Ruffle, David. Sherlock Holmes and the Missing Snowman. London: MX, 2012

Well, it’s October, the time of year when many of us are thinking about jack o’lanterns, hay rides, bonfires, ghosts, goblins, and….snowmen?*

I know, I know, I’m not ready for snow yet, either. But that was before I got the marvelous opportunity to review David Ruffle’s new children’s book, pre-publication. A prolific writer, Mr. Ruffle now has six published books featuring Holmes and Watson to his credit, and is finishing up the seventh. Most of his books are intended for older readers; Sherlock Holmes and the Missing Snowman, however, is meant for a younger audience–much younger.

If you think about it, as ubiquitous as Sherlock Holmes is in our culture, it’s rare to find him in children’s books. When we do see him, he’s often doing a cameo (as in the Basil of Baker Street series), or in “disguise” as a dog, a muppet, or a 12-year-old detective operating out of the family garage. A picture book featuring Holmes and Watson in their human, canonical form is, therefore, a truly welcome development!

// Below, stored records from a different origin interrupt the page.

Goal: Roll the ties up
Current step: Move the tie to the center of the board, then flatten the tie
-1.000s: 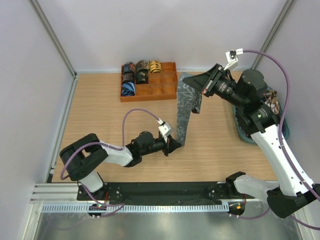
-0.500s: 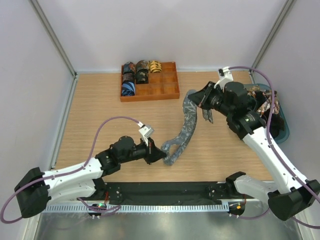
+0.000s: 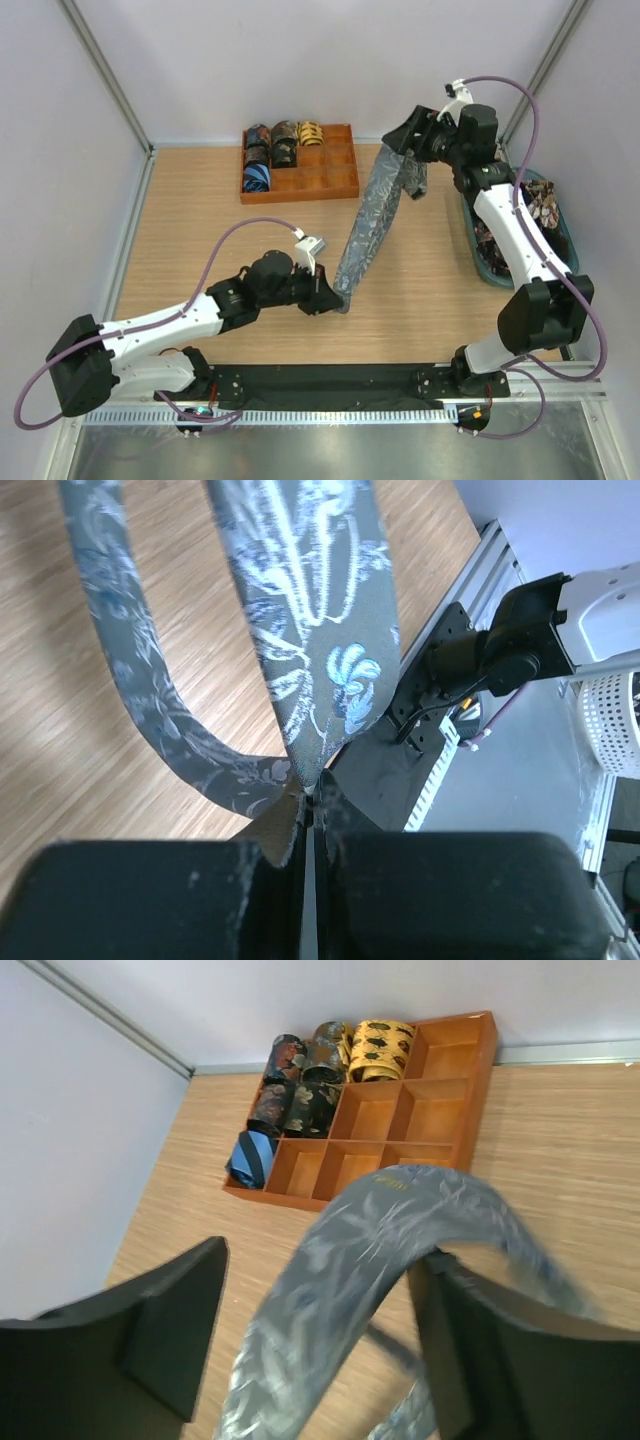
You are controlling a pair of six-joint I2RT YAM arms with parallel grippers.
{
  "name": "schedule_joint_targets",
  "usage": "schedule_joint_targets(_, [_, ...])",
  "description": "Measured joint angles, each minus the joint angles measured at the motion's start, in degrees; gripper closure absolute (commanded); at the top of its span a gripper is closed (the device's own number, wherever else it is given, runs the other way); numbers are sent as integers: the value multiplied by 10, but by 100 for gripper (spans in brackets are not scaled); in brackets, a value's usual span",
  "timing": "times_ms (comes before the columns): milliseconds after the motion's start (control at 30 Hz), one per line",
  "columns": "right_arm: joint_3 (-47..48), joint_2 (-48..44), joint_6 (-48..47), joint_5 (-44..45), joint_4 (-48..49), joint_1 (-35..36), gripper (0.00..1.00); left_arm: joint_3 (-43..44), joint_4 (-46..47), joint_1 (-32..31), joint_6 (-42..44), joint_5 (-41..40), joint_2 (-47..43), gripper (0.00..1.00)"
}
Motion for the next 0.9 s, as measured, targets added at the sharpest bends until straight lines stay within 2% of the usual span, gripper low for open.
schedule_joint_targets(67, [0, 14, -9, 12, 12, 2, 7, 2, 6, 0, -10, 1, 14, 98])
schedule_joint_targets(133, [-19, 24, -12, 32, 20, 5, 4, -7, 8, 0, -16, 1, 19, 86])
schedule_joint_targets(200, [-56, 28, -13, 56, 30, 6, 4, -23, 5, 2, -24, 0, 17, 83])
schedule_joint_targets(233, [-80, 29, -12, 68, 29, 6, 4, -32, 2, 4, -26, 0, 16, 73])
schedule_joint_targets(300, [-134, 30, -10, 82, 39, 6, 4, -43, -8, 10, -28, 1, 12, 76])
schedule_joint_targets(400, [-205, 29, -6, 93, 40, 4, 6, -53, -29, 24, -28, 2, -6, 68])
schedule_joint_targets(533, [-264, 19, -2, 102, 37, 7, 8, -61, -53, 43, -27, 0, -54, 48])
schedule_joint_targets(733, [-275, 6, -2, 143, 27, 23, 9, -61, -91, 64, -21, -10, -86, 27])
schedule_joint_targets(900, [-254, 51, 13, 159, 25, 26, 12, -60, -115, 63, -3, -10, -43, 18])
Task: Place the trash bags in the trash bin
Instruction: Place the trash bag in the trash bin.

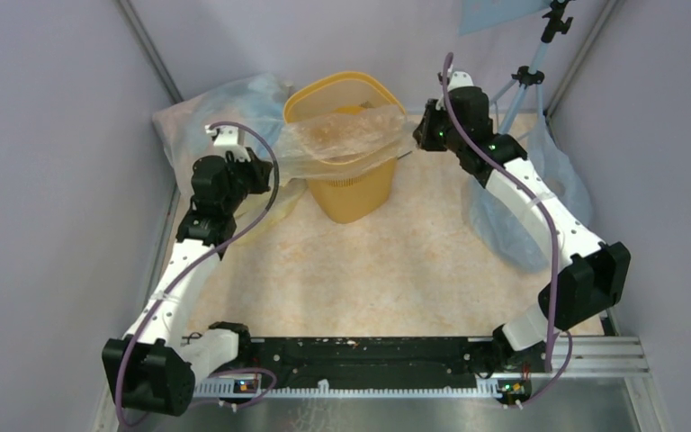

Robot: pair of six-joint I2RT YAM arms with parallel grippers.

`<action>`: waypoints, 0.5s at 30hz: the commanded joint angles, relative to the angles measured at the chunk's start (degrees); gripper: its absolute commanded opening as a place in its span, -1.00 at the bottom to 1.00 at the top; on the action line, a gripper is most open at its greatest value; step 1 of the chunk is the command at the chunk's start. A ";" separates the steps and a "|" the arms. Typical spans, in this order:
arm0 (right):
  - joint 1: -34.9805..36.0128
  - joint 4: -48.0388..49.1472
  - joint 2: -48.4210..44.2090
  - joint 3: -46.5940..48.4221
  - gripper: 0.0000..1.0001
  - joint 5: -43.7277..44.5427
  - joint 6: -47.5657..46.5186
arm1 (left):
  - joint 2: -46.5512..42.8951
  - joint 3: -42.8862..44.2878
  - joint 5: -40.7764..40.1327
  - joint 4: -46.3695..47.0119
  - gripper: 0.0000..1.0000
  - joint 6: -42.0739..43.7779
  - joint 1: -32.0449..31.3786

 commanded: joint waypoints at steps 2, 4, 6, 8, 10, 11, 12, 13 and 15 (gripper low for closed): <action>-0.51 4.56 0.75 5.98 -0.66 2.23 -1.72 | 2.44 4.04 -1.46 7.43 -0.79 -2.23 0.93; -0.56 4.86 1.59 7.00 -0.63 2.04 -1.92 | 3.73 5.13 -1.58 7.47 -0.75 -2.54 1.04; -0.55 4.98 2.50 7.96 -0.63 1.60 -2.25 | 4.83 6.04 -1.82 7.95 -0.61 -2.90 1.12; -0.73 4.66 3.69 9.21 -0.63 1.42 -2.28 | 6.03 6.68 -1.73 8.50 -0.54 -3.13 1.29; -0.95 3.78 5.12 10.48 -0.63 1.38 -2.34 | 7.47 7.71 -1.68 8.44 -0.52 -3.36 1.43; -1.12 3.51 5.77 10.99 -0.63 1.31 -2.24 | 8.23 8.15 -1.70 8.33 -0.51 -3.54 1.52; -1.24 3.48 6.32 11.37 -0.63 1.07 -2.18 | 8.98 8.45 -1.48 8.30 -0.48 -3.81 1.61; -1.38 3.46 6.83 11.55 -0.63 0.80 -2.09 | 9.76 8.67 -1.20 8.41 -0.47 -4.13 1.72; -1.61 3.61 7.89 11.89 -0.63 0.08 -1.81 | 11.08 8.87 -0.68 8.96 -0.46 -4.75 1.98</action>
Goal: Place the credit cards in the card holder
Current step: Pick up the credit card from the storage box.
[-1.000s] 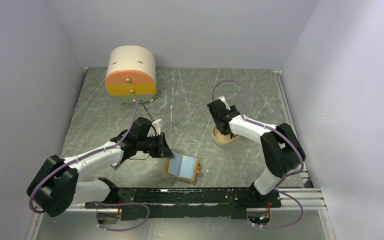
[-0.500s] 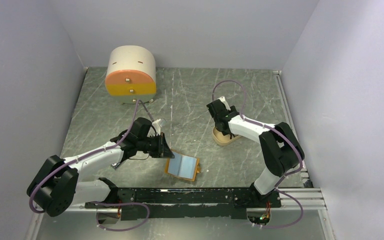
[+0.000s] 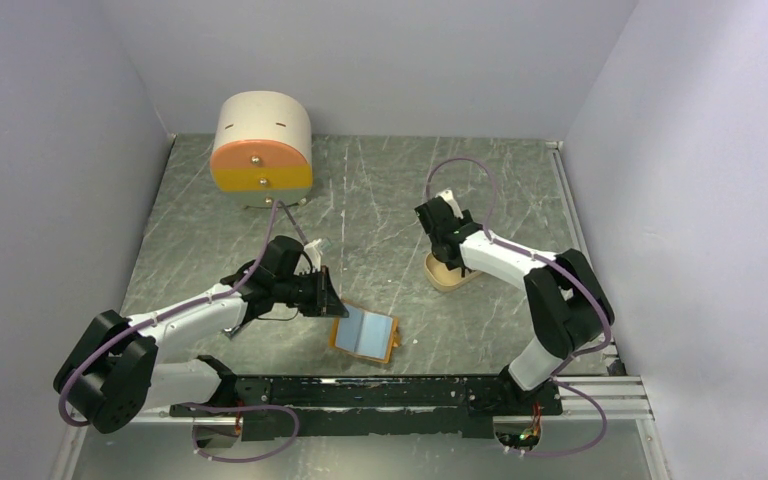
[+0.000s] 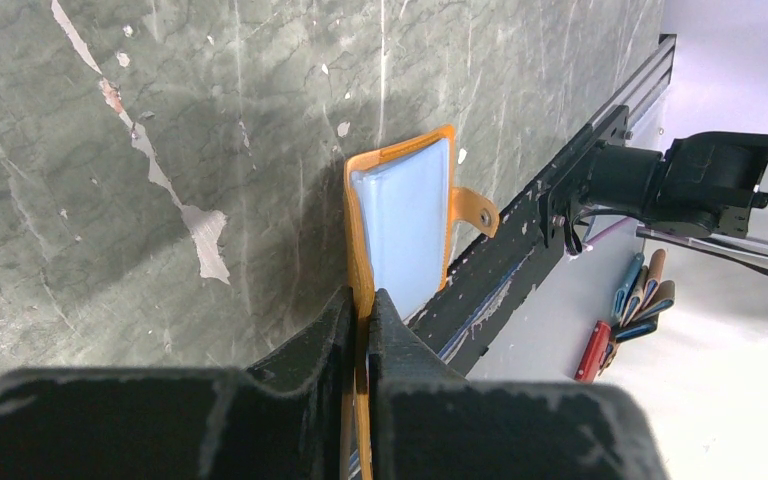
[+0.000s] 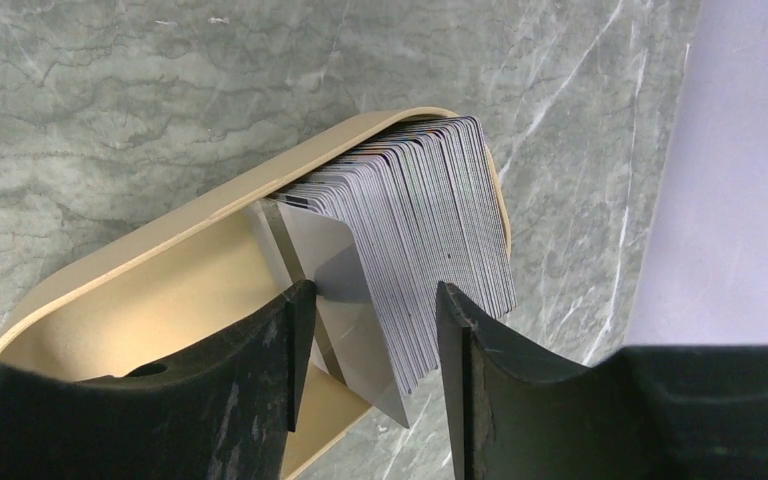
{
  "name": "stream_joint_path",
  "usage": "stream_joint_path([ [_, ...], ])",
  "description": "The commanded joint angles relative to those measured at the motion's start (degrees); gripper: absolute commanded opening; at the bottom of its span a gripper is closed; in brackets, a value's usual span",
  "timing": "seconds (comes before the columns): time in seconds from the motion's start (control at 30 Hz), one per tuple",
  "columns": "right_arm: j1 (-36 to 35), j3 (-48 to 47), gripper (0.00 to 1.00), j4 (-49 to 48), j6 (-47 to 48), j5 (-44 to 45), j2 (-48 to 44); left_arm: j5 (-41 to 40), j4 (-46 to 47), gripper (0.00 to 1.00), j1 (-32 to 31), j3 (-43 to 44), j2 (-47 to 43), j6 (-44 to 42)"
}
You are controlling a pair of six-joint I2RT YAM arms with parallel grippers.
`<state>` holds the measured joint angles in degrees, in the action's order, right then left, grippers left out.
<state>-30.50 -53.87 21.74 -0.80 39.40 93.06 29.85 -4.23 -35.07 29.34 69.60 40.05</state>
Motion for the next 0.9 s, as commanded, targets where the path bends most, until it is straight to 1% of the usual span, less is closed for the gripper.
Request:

You may have actually read The Missing Snowman before, in its original form: the short story “Henrietta’s Problem.” First written in response to a holmesian.net Christmas story challenge, and then appearing as a chapter in Ruffle’s novella and short-story collection, Sherlock Holmes and the Lyme Regis Horror, the little piece garnered enough consistent praise that the author thought it might make a good children’s book.

King’s Market, London

The story is a simple one. Holmes and Watson are lounging about at 221B, one day near Christmas. They’ve been kept in by a two-day snowstorm (and, presumably, no cases), and Watson’s eager to go out for a walk. Holmes isn’t having it; perhaps it’s fortunate that their discussion is interrupted by the doorbell.

This is not your typical Baker Street supplicant, however. Their prospective client is Henrietta Fortescue, a five year-old girl who’s lost someone important. After spending the beginning of her short life in a hotter climate, she was thrilled to see snow for the first time, and built a large snowman, just as she’d seen in books–only to find him gone now that the sun’s come out.

Possibly a bit testy because Holmes won’t go out, or because his war wound is acting up, Watson informs Henrietta that Sherlock Holmes is a busy man of affairs, and is about to remind everyone of the impact heat has on frozen things, when his friend interrupts him and agrees to take the little girl’s case. What follows is a simple, touching story that reminds us that, no matter what he wants others to think, the Great Detective is much more than a logical machine.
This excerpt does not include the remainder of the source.